Directions for this task: Print every line below without adding or leaving out a single word.

BEGIN Dataset

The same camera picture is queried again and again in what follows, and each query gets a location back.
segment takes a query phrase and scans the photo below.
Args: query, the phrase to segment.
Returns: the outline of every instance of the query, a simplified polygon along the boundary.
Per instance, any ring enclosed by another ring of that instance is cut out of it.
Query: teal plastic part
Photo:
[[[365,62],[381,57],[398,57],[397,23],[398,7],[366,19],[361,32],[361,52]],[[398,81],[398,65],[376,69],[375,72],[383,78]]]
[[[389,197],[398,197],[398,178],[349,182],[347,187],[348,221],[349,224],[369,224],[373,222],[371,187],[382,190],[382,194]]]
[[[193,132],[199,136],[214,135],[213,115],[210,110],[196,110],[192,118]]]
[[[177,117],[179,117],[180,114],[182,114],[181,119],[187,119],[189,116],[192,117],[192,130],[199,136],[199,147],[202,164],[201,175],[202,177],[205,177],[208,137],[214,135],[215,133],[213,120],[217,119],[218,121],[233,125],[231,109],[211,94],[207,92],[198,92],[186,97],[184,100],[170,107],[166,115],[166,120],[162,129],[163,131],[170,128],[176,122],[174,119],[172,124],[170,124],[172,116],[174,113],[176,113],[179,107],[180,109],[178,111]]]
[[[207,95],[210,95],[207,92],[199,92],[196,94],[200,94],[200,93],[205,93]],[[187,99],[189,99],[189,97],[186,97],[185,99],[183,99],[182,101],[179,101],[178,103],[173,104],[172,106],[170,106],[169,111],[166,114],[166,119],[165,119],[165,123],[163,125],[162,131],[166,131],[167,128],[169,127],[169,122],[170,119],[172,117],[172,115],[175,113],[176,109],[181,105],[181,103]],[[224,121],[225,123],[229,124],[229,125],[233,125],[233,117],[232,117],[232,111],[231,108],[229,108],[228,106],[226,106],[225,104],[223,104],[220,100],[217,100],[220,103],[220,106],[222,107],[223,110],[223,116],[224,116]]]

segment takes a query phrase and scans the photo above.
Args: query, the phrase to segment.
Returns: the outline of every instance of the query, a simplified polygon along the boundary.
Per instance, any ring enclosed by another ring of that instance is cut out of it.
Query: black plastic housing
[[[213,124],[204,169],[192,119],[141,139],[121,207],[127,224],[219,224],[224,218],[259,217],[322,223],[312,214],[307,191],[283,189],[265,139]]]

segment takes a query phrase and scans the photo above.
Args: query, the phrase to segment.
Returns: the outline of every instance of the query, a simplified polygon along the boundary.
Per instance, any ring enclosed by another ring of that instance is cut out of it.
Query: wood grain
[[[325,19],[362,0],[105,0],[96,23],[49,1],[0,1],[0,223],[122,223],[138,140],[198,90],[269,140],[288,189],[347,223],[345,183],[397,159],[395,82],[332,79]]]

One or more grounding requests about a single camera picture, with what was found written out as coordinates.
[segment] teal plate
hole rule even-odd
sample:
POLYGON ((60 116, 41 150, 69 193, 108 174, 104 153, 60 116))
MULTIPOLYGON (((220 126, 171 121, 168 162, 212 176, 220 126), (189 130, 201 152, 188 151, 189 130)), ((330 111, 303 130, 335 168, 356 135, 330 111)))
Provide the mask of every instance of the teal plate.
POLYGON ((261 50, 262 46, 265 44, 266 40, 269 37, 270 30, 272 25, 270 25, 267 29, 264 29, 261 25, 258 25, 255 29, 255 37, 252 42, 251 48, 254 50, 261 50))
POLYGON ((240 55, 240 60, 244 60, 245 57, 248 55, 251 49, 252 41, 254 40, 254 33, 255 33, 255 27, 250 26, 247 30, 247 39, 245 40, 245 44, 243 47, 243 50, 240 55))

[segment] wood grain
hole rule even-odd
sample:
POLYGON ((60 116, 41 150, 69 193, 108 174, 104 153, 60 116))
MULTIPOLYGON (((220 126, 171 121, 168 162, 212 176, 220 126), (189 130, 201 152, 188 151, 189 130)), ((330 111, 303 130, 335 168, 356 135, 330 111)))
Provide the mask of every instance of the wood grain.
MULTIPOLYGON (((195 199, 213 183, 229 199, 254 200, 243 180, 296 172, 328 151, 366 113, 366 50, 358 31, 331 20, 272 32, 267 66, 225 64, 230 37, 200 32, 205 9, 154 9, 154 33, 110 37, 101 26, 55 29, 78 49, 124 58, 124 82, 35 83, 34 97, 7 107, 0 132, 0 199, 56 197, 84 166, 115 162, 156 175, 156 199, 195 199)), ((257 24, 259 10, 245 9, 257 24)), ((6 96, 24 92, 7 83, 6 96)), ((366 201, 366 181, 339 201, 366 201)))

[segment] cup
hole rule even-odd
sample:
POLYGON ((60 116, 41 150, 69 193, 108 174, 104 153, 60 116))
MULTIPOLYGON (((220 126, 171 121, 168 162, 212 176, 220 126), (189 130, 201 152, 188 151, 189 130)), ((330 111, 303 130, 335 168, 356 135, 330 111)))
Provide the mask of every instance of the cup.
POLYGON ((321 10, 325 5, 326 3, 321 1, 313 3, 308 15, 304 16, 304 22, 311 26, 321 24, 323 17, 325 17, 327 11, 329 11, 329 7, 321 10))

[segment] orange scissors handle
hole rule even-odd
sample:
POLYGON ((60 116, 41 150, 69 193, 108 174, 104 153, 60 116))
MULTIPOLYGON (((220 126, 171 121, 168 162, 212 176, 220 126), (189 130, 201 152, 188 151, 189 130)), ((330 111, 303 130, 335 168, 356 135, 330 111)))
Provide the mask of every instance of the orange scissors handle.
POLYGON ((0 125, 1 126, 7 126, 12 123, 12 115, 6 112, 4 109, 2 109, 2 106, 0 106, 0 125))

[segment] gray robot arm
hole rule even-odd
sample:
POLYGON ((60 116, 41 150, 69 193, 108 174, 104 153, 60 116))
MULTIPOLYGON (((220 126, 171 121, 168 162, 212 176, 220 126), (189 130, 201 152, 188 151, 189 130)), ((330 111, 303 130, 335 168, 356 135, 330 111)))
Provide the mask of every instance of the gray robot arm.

END Dataset

Solution to this task:
The same camera picture is queried again and again in what follows, and each query gets a location back.
segment takes a query phrase and scans the photo below.
Args: query, the phrase to segment.
Returns: the outline of every instance of the query, a simplified polygon along the boundary.
Per instance, any ring enclosed by another ring of that instance is cut out of it.
Query: teal plastic part
Photo:
[[[365,62],[381,57],[398,57],[397,23],[398,7],[366,19],[361,32],[361,52]],[[398,81],[398,65],[376,69],[375,72],[383,78]]]
[[[389,197],[398,197],[398,178],[349,182],[347,187],[348,221],[349,224],[369,224],[373,222],[371,187],[382,190],[382,194]]]
[[[193,132],[199,136],[214,135],[213,115],[210,110],[196,110],[192,118]]]
[[[177,117],[179,117],[180,114],[182,114],[181,119],[187,119],[189,116],[192,117],[192,130],[199,136],[199,147],[202,164],[201,175],[202,177],[205,177],[208,137],[214,135],[215,133],[213,120],[217,119],[218,121],[233,125],[231,109],[211,94],[207,92],[198,92],[186,97],[184,100],[170,107],[166,115],[166,120],[162,129],[163,131],[170,128],[176,122],[174,119],[172,124],[170,124],[172,116],[174,113],[176,113],[179,107],[180,109],[178,111]]]
[[[207,95],[210,95],[207,92],[199,92],[196,94],[200,94],[200,93],[205,93]],[[187,99],[189,99],[189,97],[186,97],[185,99],[183,99],[182,101],[179,101],[178,103],[173,104],[172,106],[170,106],[169,111],[166,114],[166,119],[165,119],[165,123],[163,125],[162,131],[166,131],[167,128],[169,127],[169,122],[170,119],[172,117],[172,115],[175,113],[176,109],[181,105],[181,103]],[[224,121],[225,123],[229,124],[229,125],[233,125],[233,117],[232,117],[232,111],[231,108],[229,108],[228,106],[226,106],[225,104],[223,104],[220,100],[217,100],[220,103],[220,106],[222,107],[223,110],[223,116],[224,116]]]

segment takes a query phrase and scans the photo above.
Args: query, the phrase to segment.
Returns: the outline of every instance of the query, a simplified polygon along the boundary.
Per instance, any ring enclosed by another ring of that instance is cut out of it.
Query: black plastic housing
[[[213,124],[204,169],[192,119],[141,139],[121,207],[127,224],[219,224],[224,218],[259,217],[322,223],[312,214],[307,191],[283,189],[265,139]]]

segment takes a query phrase and scans the photo above.
Args: query, the phrase to segment.
Returns: the outline of every instance of the query, a simplified polygon along the boundary.
Per instance, any ring enclosed by another ring of that instance is cut out of it.
Query: wood grain
[[[325,19],[362,0],[105,0],[96,23],[49,1],[0,1],[0,223],[122,223],[138,140],[198,90],[269,140],[288,189],[347,223],[345,183],[397,159],[395,82],[332,79]]]

One or more grounding requests about a single camera picture, with what was found written out as coordinates.
[segment] teal plate
hole rule even-odd
sample:
POLYGON ((60 116, 41 150, 69 193, 108 174, 104 153, 60 116))
MULTIPOLYGON (((220 126, 171 121, 168 162, 212 176, 220 126), (189 130, 201 152, 188 151, 189 130)), ((330 111, 303 130, 335 168, 356 135, 330 111)))
Provide the mask of every instance of the teal plate.
POLYGON ((261 50, 262 46, 265 44, 266 40, 269 37, 270 30, 272 25, 270 25, 267 29, 264 29, 261 25, 258 25, 255 29, 255 37, 252 42, 251 48, 254 50, 261 50))
POLYGON ((240 55, 240 60, 244 60, 245 57, 248 55, 251 49, 252 41, 254 40, 254 33, 255 33, 255 27, 250 26, 247 30, 247 39, 245 40, 245 44, 243 47, 243 50, 240 55))

[segment] wood grain
hole rule even-odd
sample:
POLYGON ((60 116, 41 150, 69 193, 108 174, 104 153, 60 116))
MULTIPOLYGON (((220 126, 171 121, 168 162, 212 176, 220 126), (189 130, 201 152, 188 151, 189 130)), ((330 111, 303 130, 335 168, 356 135, 330 111)))
Provide the mask of every instance of the wood grain.
MULTIPOLYGON (((195 199, 213 183, 229 199, 254 200, 243 180, 296 172, 328 151, 366 113, 366 50, 358 31, 331 20, 272 32, 267 66, 225 64, 230 37, 200 32, 205 9, 154 9, 154 33, 110 37, 101 26, 55 29, 78 49, 124 58, 124 82, 35 83, 34 97, 7 107, 0 132, 0 199, 56 197, 84 166, 115 162, 156 175, 156 199, 195 199)), ((257 24, 259 10, 245 9, 257 24)), ((6 96, 24 92, 7 83, 6 96)), ((366 201, 366 181, 339 201, 366 201)))

[segment] cup
hole rule even-odd
sample:
POLYGON ((60 116, 41 150, 69 193, 108 174, 104 153, 60 116))
MULTIPOLYGON (((220 126, 171 121, 168 162, 212 176, 220 126), (189 130, 201 152, 188 151, 189 130)), ((330 111, 303 130, 335 168, 356 135, 330 111)))
Provide the mask of every instance of the cup.
POLYGON ((321 10, 325 5, 326 3, 321 1, 313 3, 308 15, 304 16, 304 22, 311 26, 321 24, 323 17, 325 17, 327 11, 329 11, 329 7, 321 10))

[segment] orange scissors handle
hole rule even-odd
sample:
POLYGON ((60 116, 41 150, 69 193, 108 174, 104 153, 60 116))
MULTIPOLYGON (((220 126, 171 121, 168 162, 212 176, 220 126), (189 130, 201 152, 188 151, 189 130)), ((330 111, 303 130, 335 168, 356 135, 330 111)))
Provide the mask of every instance of the orange scissors handle.
POLYGON ((0 125, 1 126, 7 126, 12 123, 12 115, 6 112, 4 109, 2 109, 2 106, 0 106, 0 125))

[segment] gray robot arm
hole rule even-odd
sample:
POLYGON ((60 116, 41 150, 69 193, 108 174, 104 153, 60 116))
MULTIPOLYGON (((220 126, 171 121, 168 162, 212 176, 220 126), (189 130, 201 152, 188 151, 189 130)), ((330 111, 303 130, 335 168, 356 135, 330 111)))
Provide the mask of every instance of the gray robot arm.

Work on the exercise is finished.